Strange Double Standard (5, Interesting)

Boricle (652297) | more than 9 years ago | (#11341436)

In the article, there are two situations (there are more, but for now, I'll mention two of them).

1 - Police Don't Need Warrant To Use This
2 - In Colorado, a man was convicted for tracking his (soon to be ex) wife using one of these.

Call me a bit strange, however, if an ordinary person can be charged (and convicted) for doing this, then really doesn't that suggest that there needs to be some form of judical oversight when the police do it?

Boris.

Disclaimer - I'm not even in the US.

More to the point.. (1)

t_allardyce (48447) | more than 9 years ago | (#11341446)

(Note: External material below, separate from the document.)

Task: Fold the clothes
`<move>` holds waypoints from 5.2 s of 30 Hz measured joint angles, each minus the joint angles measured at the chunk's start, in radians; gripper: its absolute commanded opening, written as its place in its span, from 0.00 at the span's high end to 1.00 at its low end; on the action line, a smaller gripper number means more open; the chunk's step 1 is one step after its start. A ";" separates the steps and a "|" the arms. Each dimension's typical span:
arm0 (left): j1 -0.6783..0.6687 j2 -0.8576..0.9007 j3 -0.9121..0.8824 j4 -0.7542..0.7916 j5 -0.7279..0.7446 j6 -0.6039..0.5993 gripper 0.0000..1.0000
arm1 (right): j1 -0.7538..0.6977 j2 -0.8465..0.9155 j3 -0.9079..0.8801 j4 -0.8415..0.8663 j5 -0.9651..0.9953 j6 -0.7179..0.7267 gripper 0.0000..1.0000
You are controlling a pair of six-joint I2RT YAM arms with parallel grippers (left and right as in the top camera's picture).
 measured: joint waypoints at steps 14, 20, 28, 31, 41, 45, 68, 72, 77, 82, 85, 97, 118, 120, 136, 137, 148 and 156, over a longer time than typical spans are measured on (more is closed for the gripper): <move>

This isn't really an issue of where you can go with a reasonable expectation of privacy, its a question of can the police do something to your car without a warrent? And can they 'search' or follow you without telling you? I always thought that if the police wanted to search you, you had a right to know what they were searching for, but if you don't know theres a search then how can you know what its for?

Can I stick a fridge magnet on your car?

Surveillance devices without warrants? (2, Insightful)

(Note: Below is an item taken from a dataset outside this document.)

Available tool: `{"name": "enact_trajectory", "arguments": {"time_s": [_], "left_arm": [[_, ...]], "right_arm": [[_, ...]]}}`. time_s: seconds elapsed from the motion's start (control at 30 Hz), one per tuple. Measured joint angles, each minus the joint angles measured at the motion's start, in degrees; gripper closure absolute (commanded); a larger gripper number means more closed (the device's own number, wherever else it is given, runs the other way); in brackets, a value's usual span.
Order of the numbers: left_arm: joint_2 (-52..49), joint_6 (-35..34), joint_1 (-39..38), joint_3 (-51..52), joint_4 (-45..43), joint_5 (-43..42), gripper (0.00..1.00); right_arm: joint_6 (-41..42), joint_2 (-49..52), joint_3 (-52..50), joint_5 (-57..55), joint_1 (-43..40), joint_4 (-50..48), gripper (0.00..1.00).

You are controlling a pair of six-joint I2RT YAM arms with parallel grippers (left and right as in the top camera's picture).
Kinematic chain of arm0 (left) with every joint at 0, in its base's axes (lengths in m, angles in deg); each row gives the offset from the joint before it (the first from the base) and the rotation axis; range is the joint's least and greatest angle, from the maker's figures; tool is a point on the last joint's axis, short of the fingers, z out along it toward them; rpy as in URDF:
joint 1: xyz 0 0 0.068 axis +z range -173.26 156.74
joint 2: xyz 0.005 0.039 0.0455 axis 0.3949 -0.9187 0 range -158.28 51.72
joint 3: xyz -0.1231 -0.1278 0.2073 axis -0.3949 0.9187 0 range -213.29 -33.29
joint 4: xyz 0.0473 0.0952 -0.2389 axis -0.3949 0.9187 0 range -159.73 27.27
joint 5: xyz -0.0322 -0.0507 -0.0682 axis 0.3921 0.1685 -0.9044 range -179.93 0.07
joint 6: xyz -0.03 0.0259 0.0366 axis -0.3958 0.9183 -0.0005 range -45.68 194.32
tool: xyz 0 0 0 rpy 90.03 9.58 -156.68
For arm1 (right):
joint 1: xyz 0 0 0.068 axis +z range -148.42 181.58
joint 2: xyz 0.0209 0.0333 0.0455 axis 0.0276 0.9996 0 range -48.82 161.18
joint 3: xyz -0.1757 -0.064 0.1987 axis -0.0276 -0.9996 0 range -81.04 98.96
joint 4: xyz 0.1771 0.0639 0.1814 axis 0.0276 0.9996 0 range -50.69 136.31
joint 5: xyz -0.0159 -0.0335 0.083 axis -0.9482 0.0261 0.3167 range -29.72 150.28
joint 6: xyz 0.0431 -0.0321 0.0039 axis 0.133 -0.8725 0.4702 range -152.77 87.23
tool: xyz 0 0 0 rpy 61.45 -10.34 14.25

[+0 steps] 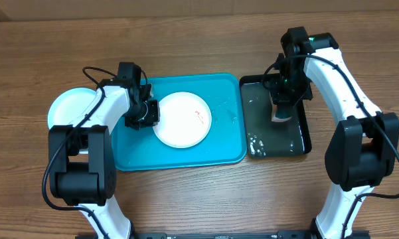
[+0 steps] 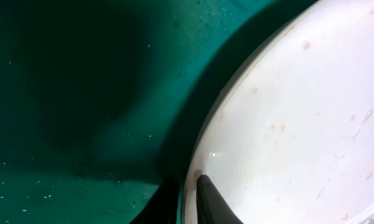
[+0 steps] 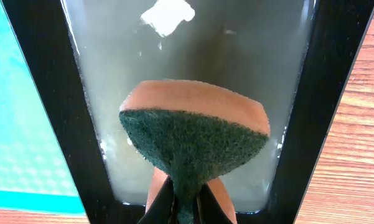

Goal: Clean dirty plates on tray and stack at the side

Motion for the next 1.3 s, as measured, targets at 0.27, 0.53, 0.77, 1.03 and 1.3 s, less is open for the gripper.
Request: {"name": "enact_trajectory", "arguments": {"time_s": [0.27,0.53,0.77,1.03,1.3], "left_arm": [[0.0,0.0,-0.2,-0.2,0.0,-1.3,0.88],[0.0,0.0,-0.2,-0.6,0.9,-1.9,0.86],[0.0,0.0,-0.2,-1.3,1.3,-1.9,0.90],[0.0,0.3,-0.2,-1.3,1.5,-1.9,0.85],[0.0,0.3,-0.2,-1.3,1.9,-1.9,0.96]], "right_arm": [[0.0,0.0,0.0,0.0,0.0,0.0,0.96],[0.0,0.0,0.0,0.0,0.0,0.0,0.96],[0.0,0.0,0.0,0.0,0.0,-0.1,0.96],[0.0,0.0,0.0,0.0,0.0,-0.1,0.96],[0.0,0.0,0.0,0.0,0.0,-0.1,0.96]]}}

laughingcoyote (762272) | more than 9 years ago | (#11341450)

Perhaps, those who feel that this is a fine practice can explain to me, then, why court orders are required for bugs, wiretaps, and the like. Does information you transmit off your property, over the phone lines, have "no reasonable expectation of privacy?" Clearly, the courts have decided differently, and warrants are required for police to covertly plant such technological surveillance devices.

I don't see this as any different. The police could, for example, track your whereabouts with one of these devices even when you are in a private location (for example, an enclosed garage), or when you are out of their jurisdiction. If they have a court order to do this, that is acceptable. If they do not, this would be far too great a power with far too little oversight.

It sounds like, in most of these cases, a court order/warrant could have been obtained by the police. If it becomes permissible for police agencies to place these devices without suspicion or warrant, what is, in theory, to stop them from planting such devices on every vehicle in existence, and randomly monitoring your activities? This is the reason for mandatory oversight by the courts-it is a check and balance on the power of the executive, law-enforcement branch of government. We advocate removing that check at our own peril.

My take (1)

lawpoop (604919) | more than 9 years ago | (#11341465)

For me, the issues are
  1. where do they 'tag' you and
  2. do they have reasonable suspicion to do so.

If you're out on the road, the officer wants to stop you, and the police 'tag' your car with some kind of tracking device (whether GPS, etc) to track and stop you instead of risking a high speed chase, or pursuing a fleeing suspect, I'm for it.

However, if the police have to come onto private premises in order to tag your car, I say they need a warrant.